Cemetery in Nantes, France

The La Bouteillerie Cemetery is a burial site situated in Nantes, France, within the Malakoff-Saint-Donatien neighborhood. The cemetery has been in use since 1774.

== Description ==
La Bouteillerie Cemetery is situated approximately 700 meters east of the cathedral. The cemetery is bordered to the north by Rue Gambetta and to the west by Rue Frédéric-Cailliaud, which separates it from the Jardin des plantes. To the east, the cemetery is bordered by private properties along Rue Coulmiers. To the south, the site is also bordered by private properties and dead-end private roads perpendicular to the cemetery's surrounding wall and lead to Rue d'Allonville.

Two points of access serve to facilitate ingress to La Bouteillerie. The primary entrance is in the northwest quadrant, at the intersection of Place de la Médaille Militaire, Gambetta Street, and Frédéric-Cailliaud Street. An alternative entry is located at the northeast corner of the site, on Gambetta Street.

In general, the cemetery is rectangular, measuring approximately 400 meters in length and 170 meters in width. Its orientation is west-southwest to east-northeast.

== History ==

=== Origins ===
A geological study conducted before the acquisition of land in 1929 determined that the soil of La Bouteillerie consists of ancient alluvium from the Loire, designated as "Medium Terraces", comprising sandy clay with layers of sand, gravel, and rolled pebbles. The toponym is derived from the site's historical usage during the Middle Ages when the Bishop of Nantes owned it.

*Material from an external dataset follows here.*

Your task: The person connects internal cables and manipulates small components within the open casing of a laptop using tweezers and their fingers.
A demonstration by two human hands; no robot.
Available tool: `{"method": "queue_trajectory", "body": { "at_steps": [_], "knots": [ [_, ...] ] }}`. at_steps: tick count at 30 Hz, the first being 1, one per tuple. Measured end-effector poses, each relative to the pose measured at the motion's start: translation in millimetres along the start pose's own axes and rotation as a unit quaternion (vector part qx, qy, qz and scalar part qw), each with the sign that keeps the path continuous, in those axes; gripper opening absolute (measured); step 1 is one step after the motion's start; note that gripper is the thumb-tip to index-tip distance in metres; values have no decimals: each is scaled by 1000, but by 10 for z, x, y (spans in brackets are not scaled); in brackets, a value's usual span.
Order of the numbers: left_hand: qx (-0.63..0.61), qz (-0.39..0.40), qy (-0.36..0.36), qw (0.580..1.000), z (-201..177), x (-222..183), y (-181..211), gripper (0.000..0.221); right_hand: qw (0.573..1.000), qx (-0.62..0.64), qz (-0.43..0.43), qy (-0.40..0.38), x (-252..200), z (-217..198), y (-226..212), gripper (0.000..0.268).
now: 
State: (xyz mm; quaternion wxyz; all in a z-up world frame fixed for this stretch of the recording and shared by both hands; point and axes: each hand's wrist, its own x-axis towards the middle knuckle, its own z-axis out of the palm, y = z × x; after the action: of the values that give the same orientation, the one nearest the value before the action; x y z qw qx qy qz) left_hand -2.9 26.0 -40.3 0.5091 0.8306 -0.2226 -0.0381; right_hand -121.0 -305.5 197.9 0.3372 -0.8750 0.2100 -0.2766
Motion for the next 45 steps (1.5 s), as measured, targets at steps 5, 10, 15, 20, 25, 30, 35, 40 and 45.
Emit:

The prelate maintained Vineyards and wine cellars on the property. The wine was bottled on the premises, which is the reason why the estate is known as "La Bouteillerie." It was sold by Bishop Daniel Vigier in 1320, then passed to the family of the Marquise de Sévigny in 1523, Christophe Vavasseur in 1554, and subsequently to the Coutances family. The Carthusians acquired it in the 17th century.

In 1774, the property was purchased by the parishes of Saint-Clément, Sainte-Croix, Saint-Denis, Saint-Laurent, Saint-Léonard, Sainte-Radegonde, Saint-Vincent, and the collegiate church of Notre-Dame, acting on the orders of the King's Council of State under Louis XVI, to establish a shared cemetery for the aforementioned parishes.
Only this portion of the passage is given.